Results: A total of 1166 patients, 606 (52%) who underwent SIB and 540 (48%) without SIB, were analyzed. With a median follow-up time of 84.7 months, the 7-year bDFS and PCSS rates were 88.9% and 94.6%, respectively. In the univariate analysis, serum PSA level, clinical T stage, ISUP grade, risk group, and FB to IPL were significant prognostic factors for bDFS and PCSS. Patients who underwent SIB had significantly higher 7-year bDFS (91.2% vs. 86.4%; p = 0.005) and PCSS (97.9% vs. 90.9%; p</em> < 0.001) than those who did not. The SIB technique significantly improved bDFS and PCSS in high-risk patients, but not in low- and intermediate-risk patients. In the multivariate analysis, advanced clinical T stage and higher ISUP grade were independent predictors of worse bDFS and PCSS. Other significant prognostic factors in the multivariate analysis were higher serum PSA levels [HR = 3.25 (95% CI, 1.99–5.32); p<0.001] for poor bDFS and the absence of FB to IPL [HR = 4.18 (95% CI, 2.03–8.59); p<0.001] for worse PCSS. Furthermore, high-risk disease and absence of FB [HR = 1.39 (95% CI, 0.96–2.04); p = 0.08] were independent predictors of worse bDFS, although only marginally significant. Adding FB to IPL significantly improved local control and distant metastases in high-risk patients. Acute grade =2 GU and GI toxicities were significantly higher in patients receiving SIB compared to those without (15.8% vs. 23.9%; p=0.001 and 8.3% vs. 13.9%; p=0.002, respectively). However, the incidence of late grade =2 GU (7.1% vs. 8.7%; p=0.32) and grade =2 GI toxicity (5.0% vs. 5.0%; p=0.99) did not differ significantly between those who did and did not receive SIB treatment.
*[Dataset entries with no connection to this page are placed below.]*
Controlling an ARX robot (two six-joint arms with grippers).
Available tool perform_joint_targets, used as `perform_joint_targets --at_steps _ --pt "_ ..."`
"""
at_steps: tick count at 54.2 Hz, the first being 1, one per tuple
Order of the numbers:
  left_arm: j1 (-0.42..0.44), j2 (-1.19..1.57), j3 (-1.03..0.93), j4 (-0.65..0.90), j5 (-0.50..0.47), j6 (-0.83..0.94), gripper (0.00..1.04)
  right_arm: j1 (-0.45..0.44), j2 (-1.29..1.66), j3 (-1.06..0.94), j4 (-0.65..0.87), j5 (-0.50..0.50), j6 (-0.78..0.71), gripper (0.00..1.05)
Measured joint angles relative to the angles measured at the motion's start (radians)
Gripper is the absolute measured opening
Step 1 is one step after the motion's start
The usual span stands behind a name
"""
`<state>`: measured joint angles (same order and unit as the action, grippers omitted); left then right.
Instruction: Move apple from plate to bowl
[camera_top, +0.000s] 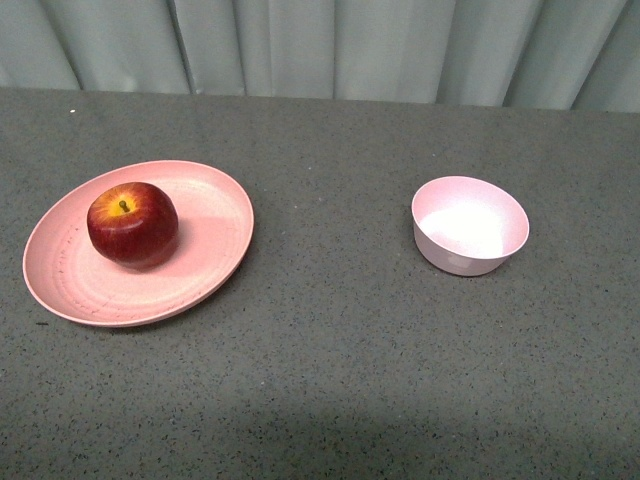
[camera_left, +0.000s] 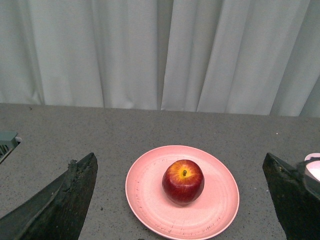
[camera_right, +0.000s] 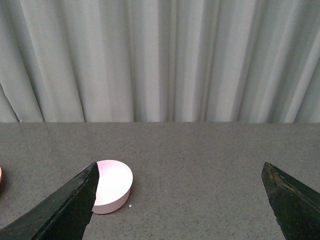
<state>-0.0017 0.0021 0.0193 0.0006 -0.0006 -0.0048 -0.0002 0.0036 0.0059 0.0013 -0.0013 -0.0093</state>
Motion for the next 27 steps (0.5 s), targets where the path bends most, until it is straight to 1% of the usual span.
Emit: perform_joint_targets --at_steps 27 --pt "0.000 0.000 0.000 0.000 0.000 0.000 0.98 0.000 0.000 0.000 0.000 0.000 0.000 0.95"
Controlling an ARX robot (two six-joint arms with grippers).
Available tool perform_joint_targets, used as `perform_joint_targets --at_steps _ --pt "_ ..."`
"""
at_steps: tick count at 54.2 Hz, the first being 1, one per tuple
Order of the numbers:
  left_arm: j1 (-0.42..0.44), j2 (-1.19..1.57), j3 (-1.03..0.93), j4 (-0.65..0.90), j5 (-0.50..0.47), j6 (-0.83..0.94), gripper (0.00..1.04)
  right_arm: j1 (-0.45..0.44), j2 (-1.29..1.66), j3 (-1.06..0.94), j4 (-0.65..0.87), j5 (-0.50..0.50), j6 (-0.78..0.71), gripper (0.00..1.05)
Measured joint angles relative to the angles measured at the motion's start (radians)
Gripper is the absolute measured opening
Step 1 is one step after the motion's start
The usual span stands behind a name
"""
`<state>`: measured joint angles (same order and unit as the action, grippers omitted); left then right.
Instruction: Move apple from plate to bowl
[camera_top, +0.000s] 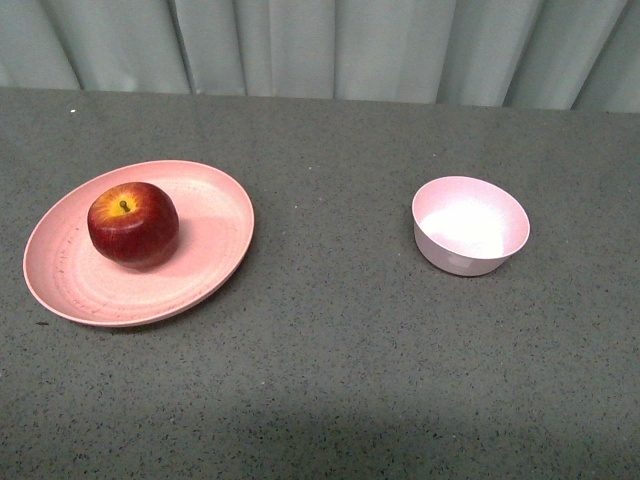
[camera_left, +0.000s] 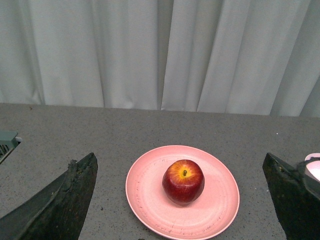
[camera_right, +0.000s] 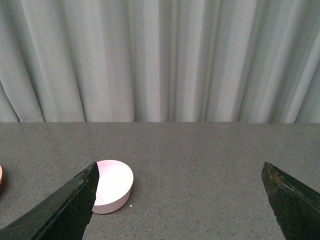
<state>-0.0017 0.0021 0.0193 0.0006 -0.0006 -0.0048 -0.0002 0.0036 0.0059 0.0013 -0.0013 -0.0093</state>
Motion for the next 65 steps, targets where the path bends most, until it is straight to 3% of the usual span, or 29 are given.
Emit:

Conclusion: The results of our study showed that the SIB technique was effective in terms of bDFS and PCSS, particularly in high-risk PCa patients. Nevertheless, a longer duration of follow-up is required in order to conduct a comprehensive analysis of survival. The study findings challenge the hypothesis that employing the prostate SIB technique for IPL leads to higher occurrences of delayed GU and GI toxicity.